§ AVAILABLE DATA
··········

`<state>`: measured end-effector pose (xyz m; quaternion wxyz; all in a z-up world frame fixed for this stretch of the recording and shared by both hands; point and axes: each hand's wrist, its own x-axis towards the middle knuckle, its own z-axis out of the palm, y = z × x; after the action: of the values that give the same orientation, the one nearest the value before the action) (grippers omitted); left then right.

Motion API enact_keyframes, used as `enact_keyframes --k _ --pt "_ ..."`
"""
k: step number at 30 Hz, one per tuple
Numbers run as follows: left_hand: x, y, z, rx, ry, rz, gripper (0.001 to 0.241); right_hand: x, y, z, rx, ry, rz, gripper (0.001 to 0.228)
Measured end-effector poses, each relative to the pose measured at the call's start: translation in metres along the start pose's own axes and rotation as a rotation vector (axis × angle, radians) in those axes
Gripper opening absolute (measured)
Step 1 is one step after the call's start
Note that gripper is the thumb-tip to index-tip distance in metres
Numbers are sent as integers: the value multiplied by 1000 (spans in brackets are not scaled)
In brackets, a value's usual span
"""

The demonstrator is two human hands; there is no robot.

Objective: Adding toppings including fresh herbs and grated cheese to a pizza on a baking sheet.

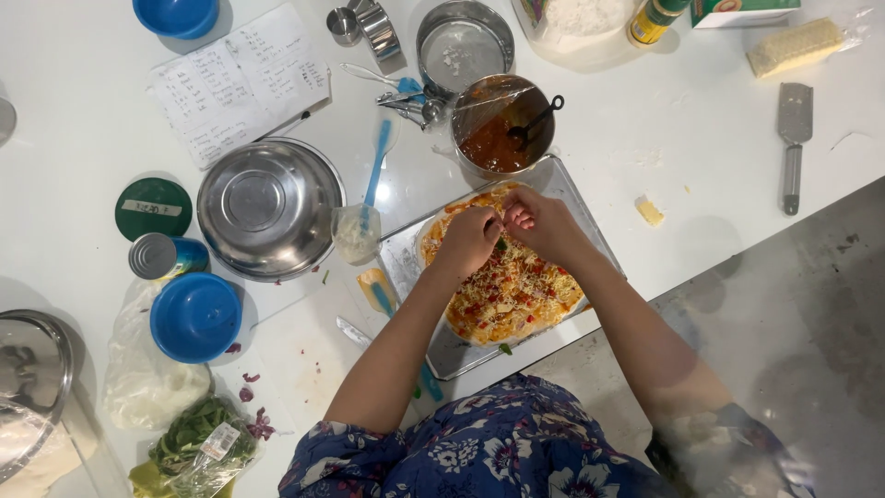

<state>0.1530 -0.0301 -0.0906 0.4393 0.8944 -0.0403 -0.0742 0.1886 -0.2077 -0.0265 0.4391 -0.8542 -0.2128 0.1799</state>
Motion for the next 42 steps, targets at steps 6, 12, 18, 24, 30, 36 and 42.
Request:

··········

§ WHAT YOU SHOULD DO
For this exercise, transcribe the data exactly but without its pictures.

§ WRITTEN RESPONSE
`<state>`: measured end-effector pose (xyz m; quaternion wxyz; all in a z-up world frame fixed for this stretch of the recording and shared by both hands; point and axes: each hand's wrist, its own x-axis towards the middle knuckle, its own z-axis out of the palm, y = z × x; after the action: of the values that give the same orientation, the one nearest the value before the action) (grippers omitted); left then right.

Motion API enact_keyframes, used as `enact_keyframes --k _ --pt "_ ..."`
"""
k: step number at 30 Hz, one per tuple
Numbers run as follows: left_hand: x, y, z, rx, ry, rz, gripper (0.001 to 0.241); right_hand: x, y, z, rx, ry, rz, gripper (0.001 to 0.228)
Measured end-effector poses, each relative to the pose measured at the call's start: translation in metres along the start pose's own axes and rotation as a rotation vector (axis × angle, radians) in those axes
Gripper opening absolute (measured)
Step 1 is one step after the call's start
Note that gripper is the thumb-tip to index-tip distance in metres
Numbers are sent as integers: the value multiplied by 1000 (spans in brackets are not scaled)
In brackets, a value's usual span
"""

The demonstrator is two human hands; there is no robot.

Objective: Adding toppings including fresh herbs and grated cheese to a pizza on a baking sheet.


<state>0.1530 -0.0301 -0.0906 0.4393 0.8944 -0.0403 -0.0742 0.1886 -0.2077 -0.0265 0.4391 -0.8542 -0.2128 0.1799</state>
Motion for the next 42 steps, targets at steps 6, 12, 18, 24, 30, 36 and 42.
Request:

No more output is needed for this exercise.